Compare fixed indexed annuities and registered index-linked annuities: downside protection, upside potential, fees, and which fits your risk tolerance.

By Editorial Team

Published · Updated

A fixed indexed annuity (FIA) protects 100% of your principal from market losses with a 0% floor, while a registered index-linked annuity (RILA) uses buffers to absorb a portion of losses — typically 10–20% — in exchange for significantly higher growth potential. Choose an FIA if you cannot afford any loss; choose a RILA if you want higher caps and can accept limited downside beyond the buffer.

FIA vs.
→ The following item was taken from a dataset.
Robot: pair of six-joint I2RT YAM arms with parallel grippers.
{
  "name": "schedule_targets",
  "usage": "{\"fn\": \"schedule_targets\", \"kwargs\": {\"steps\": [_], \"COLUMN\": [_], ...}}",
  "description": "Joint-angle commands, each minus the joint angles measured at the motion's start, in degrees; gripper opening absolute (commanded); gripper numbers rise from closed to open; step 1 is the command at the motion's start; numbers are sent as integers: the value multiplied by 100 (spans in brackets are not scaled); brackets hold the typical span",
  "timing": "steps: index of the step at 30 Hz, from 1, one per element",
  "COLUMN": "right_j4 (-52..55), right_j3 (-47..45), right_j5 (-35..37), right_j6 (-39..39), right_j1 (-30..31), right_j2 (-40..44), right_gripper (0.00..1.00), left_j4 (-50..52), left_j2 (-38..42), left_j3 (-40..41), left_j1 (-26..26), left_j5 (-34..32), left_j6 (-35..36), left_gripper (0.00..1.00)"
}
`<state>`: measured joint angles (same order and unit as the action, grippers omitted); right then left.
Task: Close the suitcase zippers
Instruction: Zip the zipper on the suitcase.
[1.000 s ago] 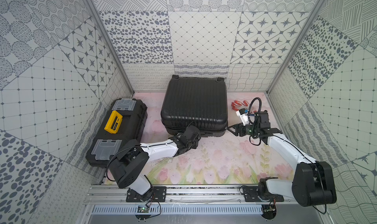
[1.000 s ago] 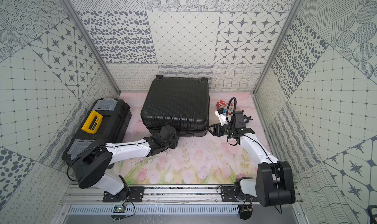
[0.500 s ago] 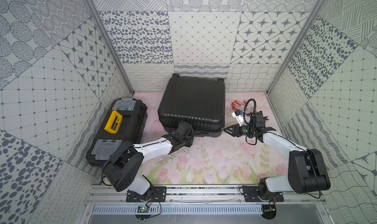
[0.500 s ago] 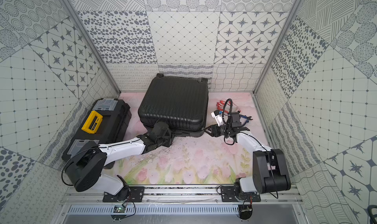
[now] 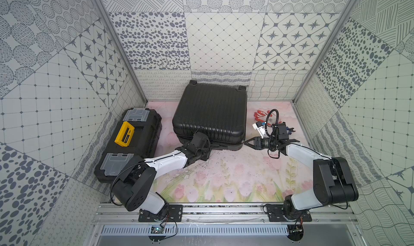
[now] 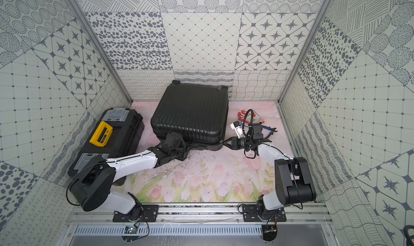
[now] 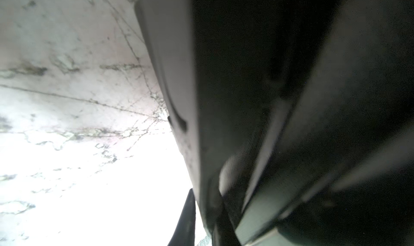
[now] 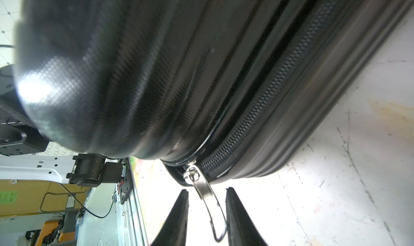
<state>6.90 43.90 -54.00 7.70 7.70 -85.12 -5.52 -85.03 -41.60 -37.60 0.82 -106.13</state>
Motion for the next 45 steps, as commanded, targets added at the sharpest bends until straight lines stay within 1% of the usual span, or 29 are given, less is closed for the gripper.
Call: {"fn": "schedule_targets", "kwargs": {"steps": [1,4,8,11,20,24,28,31,33,36,38,42,45], "right_j4": [-280,-214,-83,21,27,-4,67,25,-10,-65,42,288,174], "right_j3": [61,74,81,65,13,74,134,123,87,-35,-104,-262,-477], "right_j5": [-211,-251,-213,-176,-288,-402,-445,-398,-349,-128,188,1331,1878], "right_j6": [113,99,-21,-133,-94,-4,-46,-40,-35,-63,-208,-775,-1018], "right_j1": [29,29,43,62,73,73,73,73,73,103,217,800,1163], "right_j2": [-88,-125,-119,-125,-184,-279,-306,-223,-126,111,317,901,1343], "right_gripper": [26,20,19,19,23,19,8,5,1,0,0,0,0], "left_j4": [-652,-668,-672,-701,-679,-652,-644,-626,-632,-626,-613,-625,-636], "left_j2": [16,-4,-14,-44,-93,-139,-160,-167,-171,-156,-170,-195,-206], "left_j3": [-14,-6,-6,-23,-93,-150,-181,-181,-189,-203,-230,-274,-319], "left_j1": [36,45,65,69,123,131,142,144,150,148,144,148,148], "left_j5": [138,172,205,243,320,365,384,388,392,401,408,395,360], "left_j6": [581,598,605,621,693,732,755,766,766,743,713,636,596], "left_gripper": [0,0,0,0,0,0,0,0,0,0,0,0,0]}}
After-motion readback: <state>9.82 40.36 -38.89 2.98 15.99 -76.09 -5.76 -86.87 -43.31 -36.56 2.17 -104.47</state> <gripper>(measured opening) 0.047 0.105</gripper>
RILA: Head-to-Head Comparison

FeatureFIARILA
Downside protection100% — 0% floor, no losses everPartial — 10–20% buffer absorbs first losses
Upside potentialModerate — caps 7–10%, or participation rateHigher — caps 15–25%+ on same index
Can you lose money?No (from index losses)Yes — losses beyond the buffer
Regulatory bodyState insurance department onlySEC + FINRA + state insurance dept.
License required to sellLife insurance license onlySecurities license (Series 6 or 7) required
Typical feesNo explicit fee (unless income rider); ~0.75–1.25% for ridersLow explicit fees; ~0.95–1.60% with income riders
Income ridersWidely available from most FIA carriersAvailable but less common; fewer options
Best forNear retirees, income-focused, loss-averse10+ year horizon, moderate risk tolerance, growth

How FIA Protection Works

A fixed indexed annuity (FIA) is an insurance contract that links interest credits to the performance of an external index — most commonly the S&P 500 Price Return Index — subject to a hard floor of 0%. No matter how badly the index performs in a given contract year, you cannot receive a negative credit. Your previously credited interest is locked in permanently through the annual reset mechanism: each year’s starting value becomes the new baseline, so prior gains can never be taken back by a subsequent market downturn.
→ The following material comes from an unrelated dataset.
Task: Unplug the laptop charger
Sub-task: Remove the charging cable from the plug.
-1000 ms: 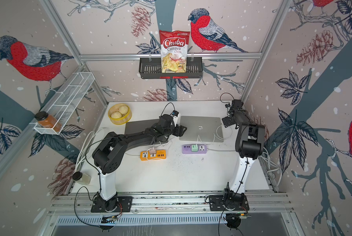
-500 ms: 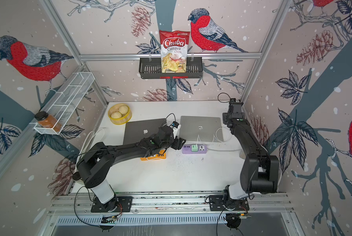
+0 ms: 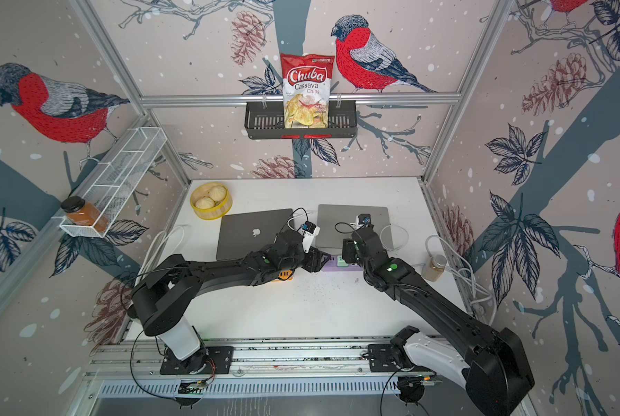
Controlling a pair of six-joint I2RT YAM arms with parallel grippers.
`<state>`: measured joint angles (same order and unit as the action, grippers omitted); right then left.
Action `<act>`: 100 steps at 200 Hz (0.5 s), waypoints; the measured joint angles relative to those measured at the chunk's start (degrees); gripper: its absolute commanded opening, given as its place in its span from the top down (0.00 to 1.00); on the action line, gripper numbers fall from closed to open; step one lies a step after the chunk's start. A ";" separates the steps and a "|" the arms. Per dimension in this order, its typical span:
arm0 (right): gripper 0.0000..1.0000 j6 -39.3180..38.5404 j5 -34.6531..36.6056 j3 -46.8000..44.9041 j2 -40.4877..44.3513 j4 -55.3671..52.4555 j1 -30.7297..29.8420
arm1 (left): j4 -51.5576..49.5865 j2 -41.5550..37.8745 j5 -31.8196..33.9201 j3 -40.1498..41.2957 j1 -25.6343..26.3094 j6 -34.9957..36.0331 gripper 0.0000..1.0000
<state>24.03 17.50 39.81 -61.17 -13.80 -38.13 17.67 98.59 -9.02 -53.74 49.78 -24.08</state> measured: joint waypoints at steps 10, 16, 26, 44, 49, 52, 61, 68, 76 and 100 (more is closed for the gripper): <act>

The trade-off for this absolute protection is that your upside is limited by the carrier’s crediting parameters. Under a cap rate, you receive up to the stated ceiling (e.g., 9%) regardless of how much the index gains. Under a participation rate, you receive a fixed percentage of the index gain — often 60–150% depending on the index and contract. Under a spread, a fixed percentage is deducted from the gain before crediting. The carrier can change these parameters annually within contractual minimums.
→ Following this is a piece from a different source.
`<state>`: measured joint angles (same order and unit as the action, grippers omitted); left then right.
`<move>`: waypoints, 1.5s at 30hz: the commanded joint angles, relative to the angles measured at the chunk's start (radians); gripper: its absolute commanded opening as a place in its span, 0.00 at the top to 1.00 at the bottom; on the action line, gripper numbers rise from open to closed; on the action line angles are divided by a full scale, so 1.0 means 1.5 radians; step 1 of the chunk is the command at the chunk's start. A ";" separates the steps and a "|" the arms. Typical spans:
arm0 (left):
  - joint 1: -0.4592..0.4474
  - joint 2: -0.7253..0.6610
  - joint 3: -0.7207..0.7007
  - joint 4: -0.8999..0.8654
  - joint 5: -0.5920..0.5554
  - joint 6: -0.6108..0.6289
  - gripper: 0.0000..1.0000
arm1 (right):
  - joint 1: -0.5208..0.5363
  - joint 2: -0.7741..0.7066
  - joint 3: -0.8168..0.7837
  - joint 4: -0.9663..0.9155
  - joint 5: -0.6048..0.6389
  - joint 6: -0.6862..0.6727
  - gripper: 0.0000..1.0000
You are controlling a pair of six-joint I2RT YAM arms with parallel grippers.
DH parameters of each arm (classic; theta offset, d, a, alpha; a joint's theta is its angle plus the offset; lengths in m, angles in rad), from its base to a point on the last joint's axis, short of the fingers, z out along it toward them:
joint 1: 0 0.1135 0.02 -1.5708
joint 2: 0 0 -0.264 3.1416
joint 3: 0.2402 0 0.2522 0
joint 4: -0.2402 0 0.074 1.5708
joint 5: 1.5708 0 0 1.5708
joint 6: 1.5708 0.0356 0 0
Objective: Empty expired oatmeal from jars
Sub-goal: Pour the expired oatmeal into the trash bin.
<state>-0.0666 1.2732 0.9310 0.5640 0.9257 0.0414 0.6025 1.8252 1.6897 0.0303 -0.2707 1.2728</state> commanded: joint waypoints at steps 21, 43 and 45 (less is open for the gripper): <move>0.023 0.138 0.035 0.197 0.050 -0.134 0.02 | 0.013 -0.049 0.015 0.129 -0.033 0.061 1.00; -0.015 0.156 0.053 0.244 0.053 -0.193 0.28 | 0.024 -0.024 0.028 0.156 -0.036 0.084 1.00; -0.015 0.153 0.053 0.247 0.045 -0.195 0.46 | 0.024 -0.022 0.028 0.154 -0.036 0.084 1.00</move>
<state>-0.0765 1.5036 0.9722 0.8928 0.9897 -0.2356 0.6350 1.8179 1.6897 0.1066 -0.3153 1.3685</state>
Top FIA carriers include Athene Performance Elite, Allianz 360, NAC Performance Choice, and Nationwide New Heights.

How RILA Buffers Work

A registered index-linked annuity (RILA) — also called a buffer annuity or structured annuity — offers partial downside protection through a buffer. A 10% buffer means the carrier absorbs the first 10% of index losses; you only lose if the index drops more than 10%. A 15% buffer absorbs the first 15%. Some products offer a -10% floor instead of a buffer — meaning you absorb losses up to 10% and the carrier absorbs everything beyond that.

Because the carrier is accepting some loss risk (rather than all of it, as with an FIA), it can use the freed-up capital to purchase more expensive options on the index — resulting in significantly higher caps. Where an FIA might cap S&P 500 gains at 9%, a RILA with a 15% buffer might cap gains at 22% on the same index over the same term. This trade-off is the core of the product: more upside, but not fully protected from a catastrophic market year.

RILAs are registered securities, meaning they carry a prospectus and must be sold by a licensed registered representative. This regulatory structure allows carriers more investment flexibility, which is part of why RILA caps are structurally higher than FIA caps.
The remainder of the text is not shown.